= Crit'air =

French air quality certificate

Crit'air vignettes

The French Crit'Air air quality certificate (Certificat qualité de l'air) is a vignette (a secure sticker) issued to show a vehicle's compliance with European emission standards.

Crit'Air covers all road vehicles, including motorcycles, quad bikes, private cars, vans, trucks, coaches and buses.

Under the Law on Energy Transition for Green Growth, local councils are allowed to provide benefits only to less polluting vehicles, and vignettes enable them to be identified. The system also allows urban areas to restrict the use of the more polluting vehicles, either at all times, or when pollution levels are high.

Crit'Air was developed by the French Ministry of the Environment in collaboration with the French Ministry of the Interior to reduce the environmental impact of road transport.

Drivers are required to place the vignette on the inside of the lower-right hand corner of their windscreen; different colour vignettes indicate different emissions classes.

The vignettes can be ordered online for payment of a small fee, currently €3.67 including postage, after submission of a copy of the vehicle registration certificate for verification of the emissions class. Many online third party sellers also provide a different interface to order Crit'Air vignettes for a higher price, typically €20-30.

== Categories ==
There are six different coloured vignettes, relating to six categories. The category into which a vehicle falls depends on the engine type (electric, hydrogen, petrol or diesel) and the European emission standard (Euro standard).

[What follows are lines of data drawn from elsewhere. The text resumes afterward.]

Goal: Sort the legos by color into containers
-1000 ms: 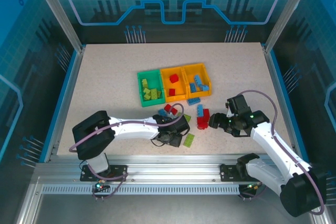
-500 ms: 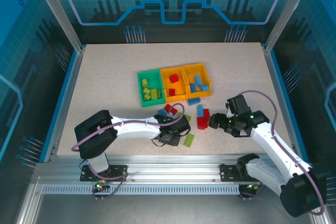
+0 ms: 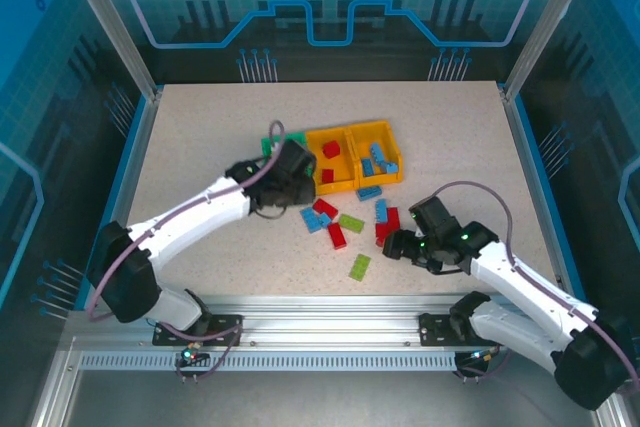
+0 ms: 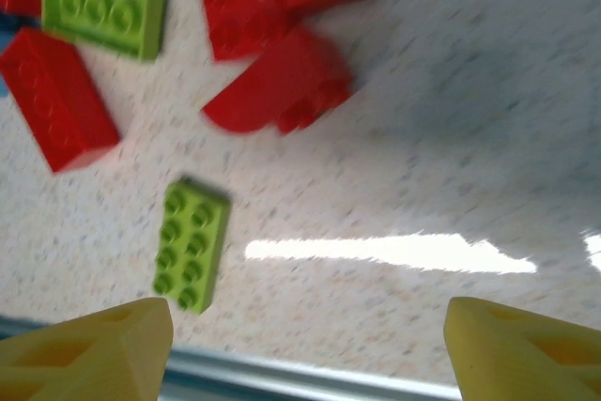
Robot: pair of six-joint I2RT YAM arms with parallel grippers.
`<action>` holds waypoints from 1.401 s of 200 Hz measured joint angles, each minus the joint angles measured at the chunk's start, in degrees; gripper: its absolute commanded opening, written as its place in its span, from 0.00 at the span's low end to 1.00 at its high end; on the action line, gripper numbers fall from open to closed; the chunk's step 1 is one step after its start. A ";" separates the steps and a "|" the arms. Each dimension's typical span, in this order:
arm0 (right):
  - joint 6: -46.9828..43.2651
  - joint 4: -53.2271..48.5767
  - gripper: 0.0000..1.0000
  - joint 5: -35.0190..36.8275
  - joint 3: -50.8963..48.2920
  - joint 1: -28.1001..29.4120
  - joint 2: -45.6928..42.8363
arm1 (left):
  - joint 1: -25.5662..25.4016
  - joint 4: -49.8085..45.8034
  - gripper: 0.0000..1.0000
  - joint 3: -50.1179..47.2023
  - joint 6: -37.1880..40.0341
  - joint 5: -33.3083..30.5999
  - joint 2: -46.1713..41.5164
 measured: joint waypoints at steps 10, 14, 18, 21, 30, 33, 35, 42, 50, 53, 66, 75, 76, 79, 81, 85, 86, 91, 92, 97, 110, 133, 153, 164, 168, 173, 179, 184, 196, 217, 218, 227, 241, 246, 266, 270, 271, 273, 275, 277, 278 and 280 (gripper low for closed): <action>2.93 0.85 0.78 1.27 0.00 3.41 1.14 | 2.89 0.07 0.32 3.23 1.75 0.39 1.81; 4.04 1.18 0.78 1.95 0.00 4.61 1.64 | 4.11 0.02 0.32 4.74 2.38 0.85 2.75; 5.29 1.66 0.78 2.43 0.00 5.81 2.32 | 5.22 0.07 0.32 6.10 3.19 1.14 3.91; 5.95 1.90 0.78 2.89 0.00 6.43 2.73 | 5.88 0.07 0.32 7.04 3.56 1.53 4.61; 8.22 2.69 0.78 4.04 0.04 8.28 4.46 | 7.87 0.33 0.32 9.70 4.94 2.58 7.32; 8.81 2.89 0.78 4.33 0.07 8.72 4.96 | 8.52 0.37 0.32 10.62 5.27 2.99 8.44; 9.11 3.04 0.78 4.57 0.13 8.96 5.31 | 8.83 0.35 0.32 11.10 5.40 3.30 8.94; 10.51 3.39 0.78 5.35 0.44 10.03 7.15 | 10.10 0.59 0.33 13.05 6.32 4.28 11.47; 11.78 3.63 0.78 5.92 1.01 10.95 9.22 | 11.15 0.92 0.34 14.69 6.82 5.38 14.21; 12.26 3.65 0.78 6.25 1.36 11.32 10.14 | 11.54 0.96 0.34 15.28 6.95 5.68 15.23; 13.92 3.69 0.78 6.97 3.13 12.50 13.79 | 12.76 1.20 0.35 16.79 7.80 7.02 19.17; 14.86 3.76 0.77 7.41 4.59 13.05 16.06 | 13.29 1.16 0.36 17.31 8.02 7.74 21.33; 14.95 3.78 0.77 7.48 4.70 13.09 16.26 | 13.29 1.16 0.36 17.35 8.04 7.82 21.51; 15.15 3.87 0.77 7.54 5.07 13.22 16.87 | 13.40 1.16 0.36 17.42 8.15 7.98 22.23; 15.37 3.87 0.77 7.56 5.44 13.33 17.40 | 13.46 1.14 0.36 17.53 8.15 8.17 22.60; 15.76 3.91 0.77 7.76 6.14 13.53 18.43 | 13.57 1.09 0.36 17.70 8.15 8.41 23.41; 15.82 3.89 0.77 7.78 6.32 13.57 18.71 | 13.62 1.09 0.36 17.77 8.15 8.57 23.67; 16.28 3.89 0.77 7.85 7.08 13.75 19.87 | 13.73 1.14 0.37 17.97 8.15 8.96 24.57; 16.35 3.89 0.77 7.87 7.21 13.79 20.06 | 13.75 1.14 0.37 17.99 8.15 8.98 24.68; 16.68 3.96 0.77 7.93 7.78 13.90 20.94 | 13.79 1.18 0.39 18.14 8.15 9.38 25.44; 17.57 4.31 0.77 7.91 9.05 14.27 23.34 | 13.86 1.16 0.42 18.32 8.13 10.03 26.60; 19.02 4.70 0.76 7.89 9.90 15.06 25.90 | 13.86 1.27 0.57 18.36 7.85 10.71 27.10; 19.58 4.76 0.76 7.82 10.58 15.39 27.85 | 13.86 1.55 0.78 18.34 7.74 10.93 27.08; 19.89 5.01 0.75 7.74 11.02 15.50 29.18 | 13.86 1.90 0.89 18.12 6.86 10.93 26.84; 19.98 5.18 0.75 7.67 11.15 15.52 29.75 | 13.86 2.43 0.92 17.66 6.93 10.93 26.43; 20.09 5.44 0.75 7.65 11.21 15.61 30.27 | 13.86 2.69 0.94 17.16 6.84 10.93 25.88; 20.26 5.60 0.75 7.69 11.28 15.74 30.71 | 13.90 2.97 0.98 16.41 6.36 10.93 24.98; 20.31 5.60 0.75 7.65 11.32 15.80 31.01 | 13.90 3.17 0.99 15.67 6.12 10.93 23.98; 20.52 5.66 0.75 7.63 11.61 16.17 31.58 | 13.90 3.54 0.99 14.01 5.97 10.93 21.33; 20.57 6.27 0.75 7.45 12.35 16.63 32.44 | 13.90 4.76 0.99 10.12 5.14 10.91 14.69; 20.57 6.29 0.75 7.45 12.39 16.63 32.48 | 13.90 4.83 0.99 9.81 5.09 10.91 14.08; 20.57 6.67 0.75 7.26 12.76 16.74 33.20 | 13.90 5.22 0.99 8.31 4.83 10.91 11.04; 20.59 7.15 0.74 6.73 13.27 16.94 34.58 | 13.90 6.14 0.99 6.23 4.68 10.88 6.93; 20.59 7.28 0.73 6.54 13.49 17.05 35.36 | 13.90 6.40 0.99 5.29 4.66 10.88 5.31; 20.48 6.19 0.72 6.75 14.56 17.31 37.03 | 13.90 6.95 0.99 1.38 4.66 10.78 0.42; 20.48 6.01 0.71 6.78 14.73 17.31 37.18 | 13.90 6.93 0.99 0.55 4.66 10.62 -0.48; 20.48 5.95 0.71 6.78 14.78 17.31 37.24 | 13.88 6.95 0.99 0.39 4.68 10.64 -0.66; 20.48 5.88 0.70 6.80 14.86 17.31 37.33 | 13.90 7.02 0.99 -0.13 4.68 10.60 -1.11; 20.48 5.84 0.70 6.82 14.86 17.33 37.38 | 13.90 6.99 0.99 -0.55 4.68 10.51 -1.51; 20.46 5.79 0.69 6.82 14.88 17.33 37.44 | 13.90 6.93 0.99 -0.81 4.68 10.47 -1.84; 20.46 5.73 0.68 6.82 14.91 17.33 37.51 | 13.90 6.88 0.99 -1.09 4.66 10.43 -2.10; 20.48 5.62 0.66 6.84 14.91 17.33 37.55 | 13.90 6.91 0.99 -1.68 4.68 10.38 -2.62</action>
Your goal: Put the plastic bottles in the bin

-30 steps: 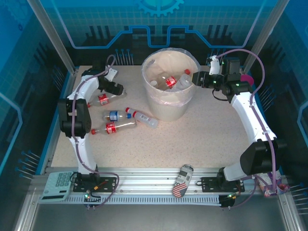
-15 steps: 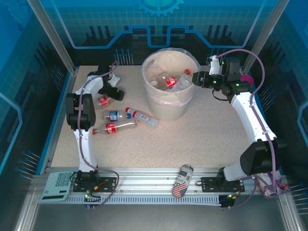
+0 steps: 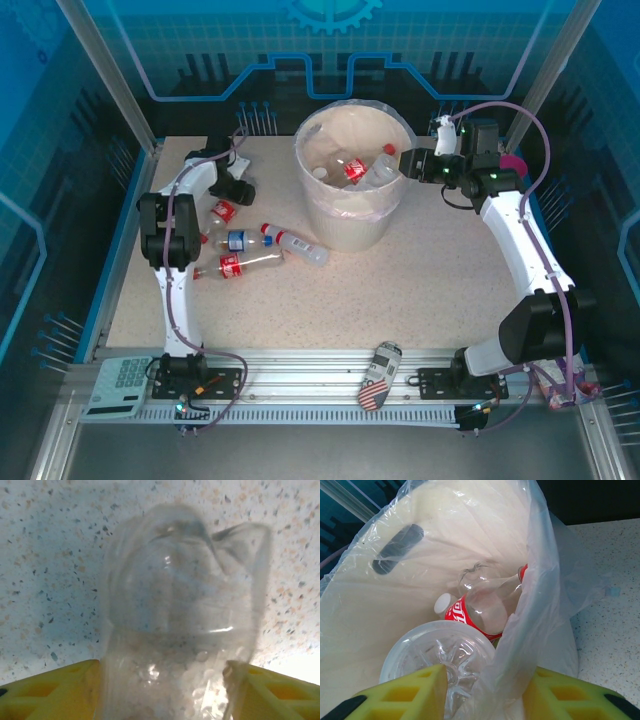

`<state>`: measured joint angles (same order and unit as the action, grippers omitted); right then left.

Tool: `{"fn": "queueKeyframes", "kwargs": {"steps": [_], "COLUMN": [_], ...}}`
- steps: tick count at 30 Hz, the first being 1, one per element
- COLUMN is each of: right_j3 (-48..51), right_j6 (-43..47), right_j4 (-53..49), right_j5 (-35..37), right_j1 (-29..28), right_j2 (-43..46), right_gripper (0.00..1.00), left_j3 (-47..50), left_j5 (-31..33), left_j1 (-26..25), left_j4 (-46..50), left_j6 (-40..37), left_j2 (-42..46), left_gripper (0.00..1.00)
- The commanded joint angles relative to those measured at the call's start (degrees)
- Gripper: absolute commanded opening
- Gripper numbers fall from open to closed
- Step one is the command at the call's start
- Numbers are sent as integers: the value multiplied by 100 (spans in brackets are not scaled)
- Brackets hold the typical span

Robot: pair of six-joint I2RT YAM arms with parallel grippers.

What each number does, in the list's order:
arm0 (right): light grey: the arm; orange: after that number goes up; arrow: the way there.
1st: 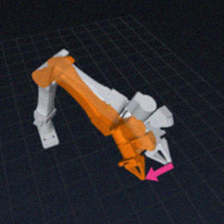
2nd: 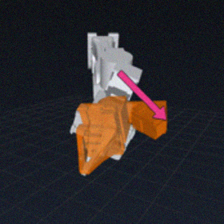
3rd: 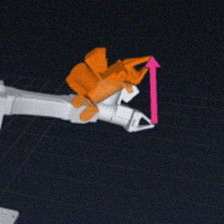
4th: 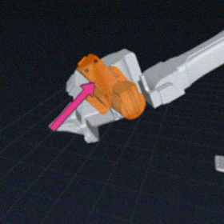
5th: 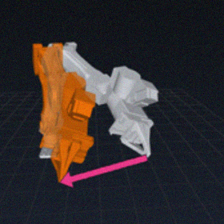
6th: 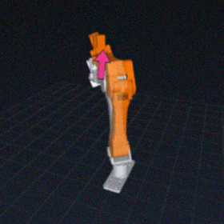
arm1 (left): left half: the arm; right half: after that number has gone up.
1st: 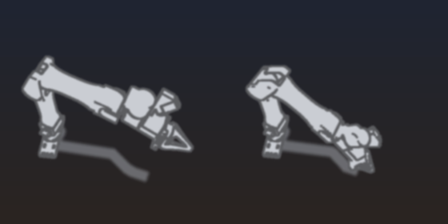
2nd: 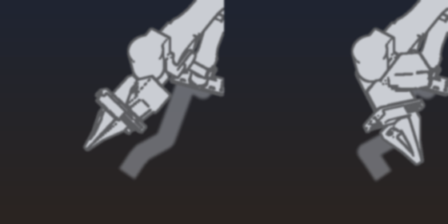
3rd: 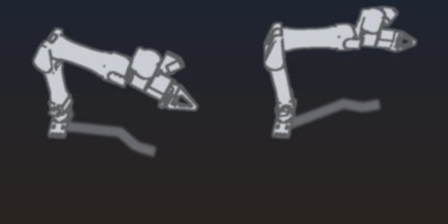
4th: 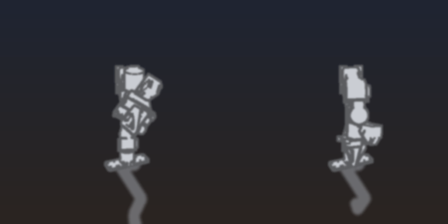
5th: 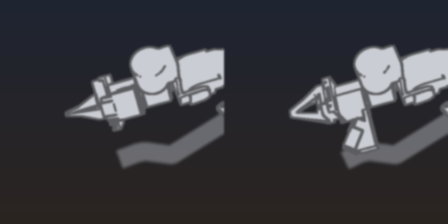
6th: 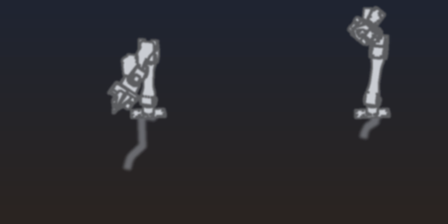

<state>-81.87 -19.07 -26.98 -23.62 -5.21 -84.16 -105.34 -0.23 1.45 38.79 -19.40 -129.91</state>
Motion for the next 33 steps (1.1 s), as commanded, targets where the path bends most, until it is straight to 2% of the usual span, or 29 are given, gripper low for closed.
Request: {"fn": "queueKeyframes", "kwargs": {"steps": [1, 9, 14, 18, 23, 33], "right_j3": [49, 91, 135, 138, 128, 105], "right_j6": [25, -52, -27, 0, 0, -18], "right_j4": [-539, -432, -439, -469, -474, -528], "right_j5": [-79, -165, -162, -148, -147, -103], "right_j1": [-91, -86, -92, -91, -93, -87], "right_j2": [-14, 0, 39, 64, 57, 122], "right_gripper": [43, 43, 43, 43, 43, 43], "left_j3": [-175, -261, -417, -389, -382, -568], "left_j5": [-21, 74, 217, 339, 298, 415], "left_j1": [-46, -83, -90, -90, -93, -101], "left_j4": [-243, -161, 326, 494, 536, 567], "left_j6": [283, 275, 173, 164, 233, 302], "left_j2": [580, 940, 569, 265, -27, -218], "left_gripper": [63, 63, 82, 85, 80, 58]}}
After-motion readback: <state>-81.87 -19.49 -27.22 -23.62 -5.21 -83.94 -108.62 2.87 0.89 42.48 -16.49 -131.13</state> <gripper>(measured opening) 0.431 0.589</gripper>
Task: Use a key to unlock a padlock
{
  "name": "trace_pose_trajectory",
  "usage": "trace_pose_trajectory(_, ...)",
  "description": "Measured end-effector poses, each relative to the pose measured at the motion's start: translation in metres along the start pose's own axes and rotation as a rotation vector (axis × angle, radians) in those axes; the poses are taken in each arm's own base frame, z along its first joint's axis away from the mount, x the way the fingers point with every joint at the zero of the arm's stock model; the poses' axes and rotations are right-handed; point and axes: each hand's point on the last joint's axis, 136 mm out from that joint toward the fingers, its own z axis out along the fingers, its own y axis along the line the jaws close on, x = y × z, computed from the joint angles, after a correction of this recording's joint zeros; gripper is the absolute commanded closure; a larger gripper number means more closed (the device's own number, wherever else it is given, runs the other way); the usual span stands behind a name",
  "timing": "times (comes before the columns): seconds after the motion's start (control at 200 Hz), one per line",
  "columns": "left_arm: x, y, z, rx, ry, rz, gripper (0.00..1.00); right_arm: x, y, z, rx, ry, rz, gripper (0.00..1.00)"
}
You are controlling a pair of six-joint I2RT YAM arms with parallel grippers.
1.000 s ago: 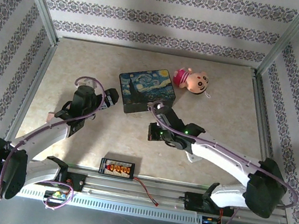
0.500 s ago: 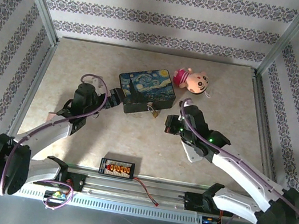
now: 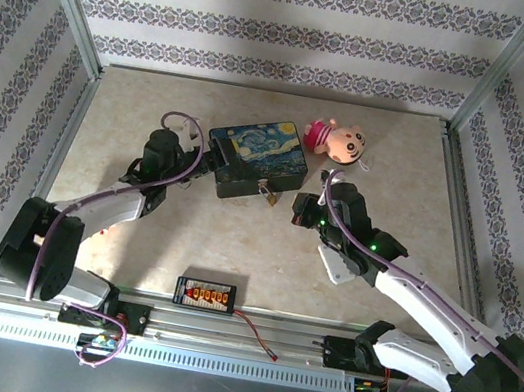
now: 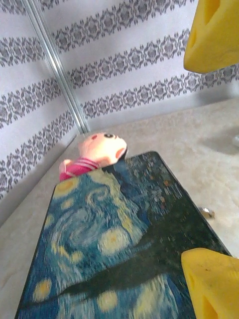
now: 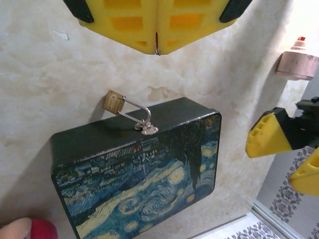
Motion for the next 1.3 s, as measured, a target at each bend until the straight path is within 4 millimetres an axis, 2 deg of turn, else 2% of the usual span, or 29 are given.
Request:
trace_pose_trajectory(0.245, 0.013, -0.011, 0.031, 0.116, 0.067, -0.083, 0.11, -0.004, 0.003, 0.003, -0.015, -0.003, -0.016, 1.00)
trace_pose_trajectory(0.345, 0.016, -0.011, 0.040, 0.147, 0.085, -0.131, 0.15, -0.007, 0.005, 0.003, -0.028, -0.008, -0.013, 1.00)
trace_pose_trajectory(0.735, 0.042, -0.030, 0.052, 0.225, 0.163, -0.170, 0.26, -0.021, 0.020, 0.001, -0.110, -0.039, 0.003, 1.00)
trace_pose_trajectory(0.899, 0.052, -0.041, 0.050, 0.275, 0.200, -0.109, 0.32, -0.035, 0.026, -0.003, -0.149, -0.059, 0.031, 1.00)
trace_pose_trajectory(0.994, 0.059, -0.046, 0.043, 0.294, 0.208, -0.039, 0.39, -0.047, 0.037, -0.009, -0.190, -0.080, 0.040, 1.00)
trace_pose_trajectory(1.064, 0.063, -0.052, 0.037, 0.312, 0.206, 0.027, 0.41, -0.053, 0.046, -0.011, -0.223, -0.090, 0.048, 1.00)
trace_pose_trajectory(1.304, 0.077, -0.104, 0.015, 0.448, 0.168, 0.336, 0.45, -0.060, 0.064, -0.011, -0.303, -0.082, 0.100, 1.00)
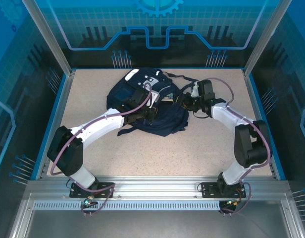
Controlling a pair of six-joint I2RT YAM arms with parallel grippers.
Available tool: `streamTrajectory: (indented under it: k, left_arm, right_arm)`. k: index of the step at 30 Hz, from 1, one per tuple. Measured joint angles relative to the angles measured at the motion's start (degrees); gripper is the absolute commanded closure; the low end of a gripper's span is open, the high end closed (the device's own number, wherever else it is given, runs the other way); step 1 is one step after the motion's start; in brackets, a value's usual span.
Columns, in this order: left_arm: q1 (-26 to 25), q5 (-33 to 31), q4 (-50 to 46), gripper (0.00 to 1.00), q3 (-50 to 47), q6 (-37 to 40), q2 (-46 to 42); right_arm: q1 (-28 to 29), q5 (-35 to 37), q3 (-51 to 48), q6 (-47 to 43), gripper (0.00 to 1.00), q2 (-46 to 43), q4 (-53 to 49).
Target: Pack books, pencil case, and school supplies into a backpack
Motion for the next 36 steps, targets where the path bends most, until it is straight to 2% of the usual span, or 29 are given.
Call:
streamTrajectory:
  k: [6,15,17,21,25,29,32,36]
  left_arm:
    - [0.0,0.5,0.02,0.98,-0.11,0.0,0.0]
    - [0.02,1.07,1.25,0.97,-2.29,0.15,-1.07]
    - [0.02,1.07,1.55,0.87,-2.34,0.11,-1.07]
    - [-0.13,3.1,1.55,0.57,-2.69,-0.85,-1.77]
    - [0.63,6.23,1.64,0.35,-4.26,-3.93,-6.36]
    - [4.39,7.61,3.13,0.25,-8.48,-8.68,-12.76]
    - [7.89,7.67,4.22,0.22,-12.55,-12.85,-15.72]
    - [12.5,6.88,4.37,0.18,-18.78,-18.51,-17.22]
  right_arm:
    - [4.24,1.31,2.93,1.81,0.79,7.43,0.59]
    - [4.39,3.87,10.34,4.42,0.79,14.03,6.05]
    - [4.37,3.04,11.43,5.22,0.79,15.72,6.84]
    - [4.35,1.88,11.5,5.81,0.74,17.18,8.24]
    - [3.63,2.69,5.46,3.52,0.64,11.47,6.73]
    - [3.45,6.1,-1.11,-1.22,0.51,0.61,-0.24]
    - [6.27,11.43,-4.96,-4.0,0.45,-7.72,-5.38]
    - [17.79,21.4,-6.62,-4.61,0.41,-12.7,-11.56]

Where the emission standard is not recorded, the date of first registration is used instead to determine a category. The categories are not based on actual technical measurement of the vehicle in question.

Air quality certificates according to the year of registration or the Euro standard for some motor vehicles
| Colour |  | Category | Electric or hydrogen vehicle | Rechargeable gas or hybrid vehicle | Petrol private car or light commercial vehicle (LCV) |  | Diesel private car or light commercial vehicle (LCV) |  |
| Euro standard | Date of registration | Euro standard | Date of registration |
|  | Green |  | All |  |  |  |  |  |
|  | Violet | 1 |  | All | Euro 5 and 6 | 1 Jan 2011 – |  |  |
|  | Yellow | 2 |  |  | Euro 4 | 1 Jan 2006 – 31 Dec 2010 | Euro 5 and 6 | 1 Jan 2011 – |
|  | Orange | 3 |  |  | Euro 2 and 3 | 1 Jan 1997 (LCV: 1 Oct 1997) – 31 Dec 2005 | Euro 4 | 1 Jan 2006 – 31 Dec 2010 |
|  | Red | 4 |  |  |  |  | Euro 3 | 1 Jan 2001 – 31 Dec 2005 |
|  | Grey | 5 |  |  |  |  | Euro 2 | 1 Jan 1997 (LCV: 1 Oct 1997) – 31 Dec 2000 |

==Environmental zones==
France has two types of zone that have emissions-related traffic restrictions. Both are enforced by the use of the Crit'Air vignettes.

===ZFE===
In a zone à faibles émissions (ZFE) there is a permanent requirement for vehicles to display Crit'Air vignettes, and certain classes of vehicle are always prohibited from driving within the zone.

===ZPA===
In a zone de protection de l'air (ZPA), which tends to be significantly larger than the ZCR zones, traffic is only restricted by public announcement at times of high air pollution; and all vehicles must display a vignette at those times.

If a ZPA applies to an entire département then it is termed a ZPAd (zone de protection de l'air départementale).